**What is expected**
The lines below, from the one holding "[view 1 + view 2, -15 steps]" through the final line, are to be copied exactly, with no other lines and no pictures.

▼▼▼

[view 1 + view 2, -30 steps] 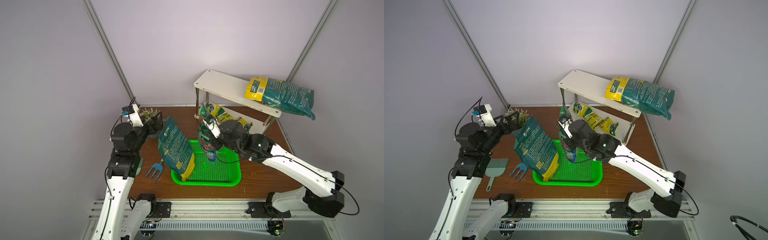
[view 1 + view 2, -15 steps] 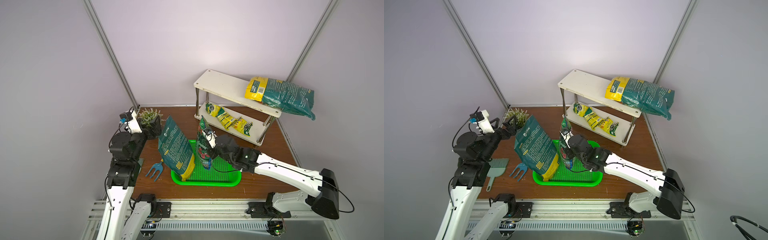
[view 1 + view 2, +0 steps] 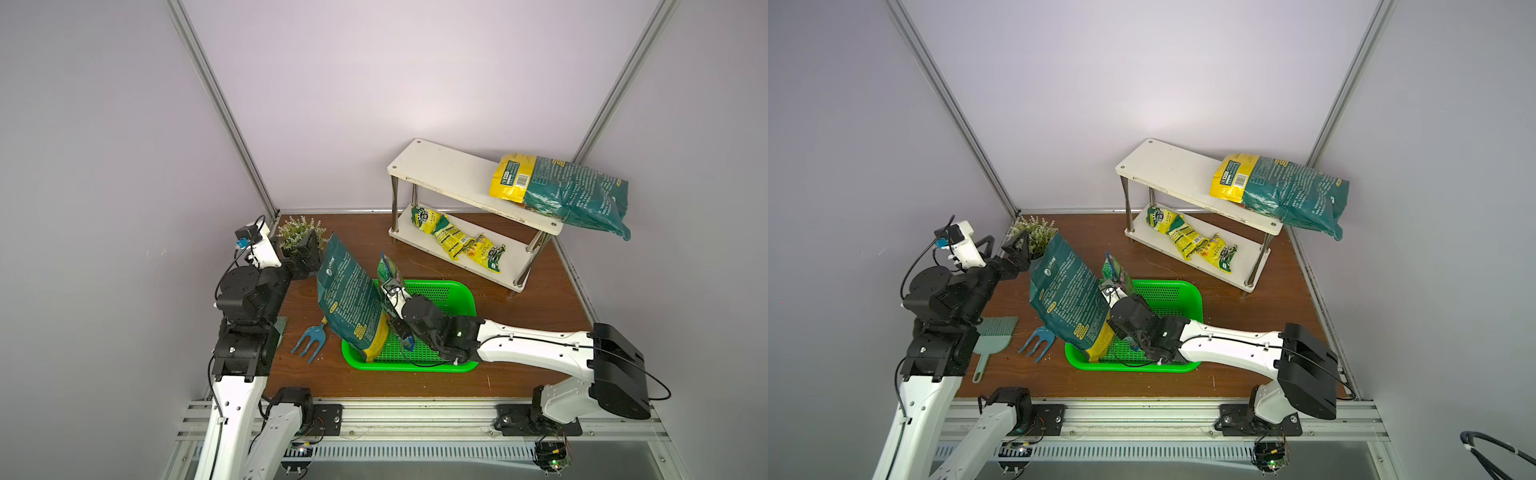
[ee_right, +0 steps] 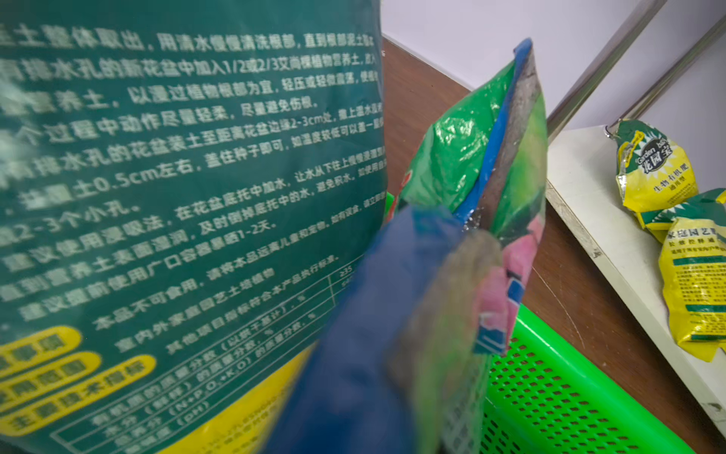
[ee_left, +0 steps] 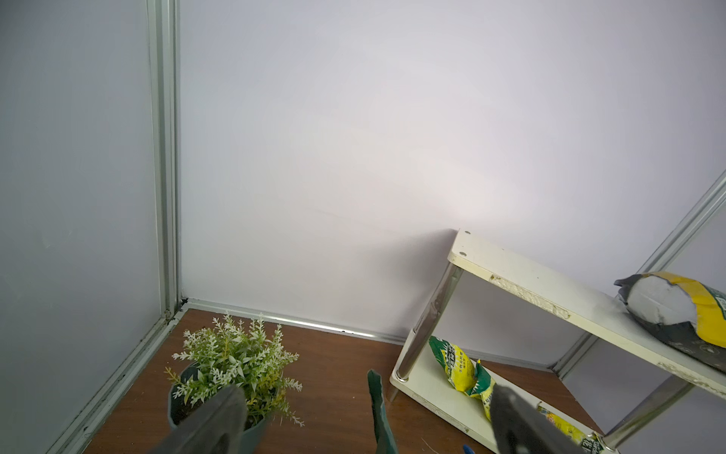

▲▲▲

**Answer space**
[view 1 + view 2, -15 steps] 
[view 1 + view 2, +0 steps] 
[ee_right, +0 steps] 
[ee_left, +0 steps] 

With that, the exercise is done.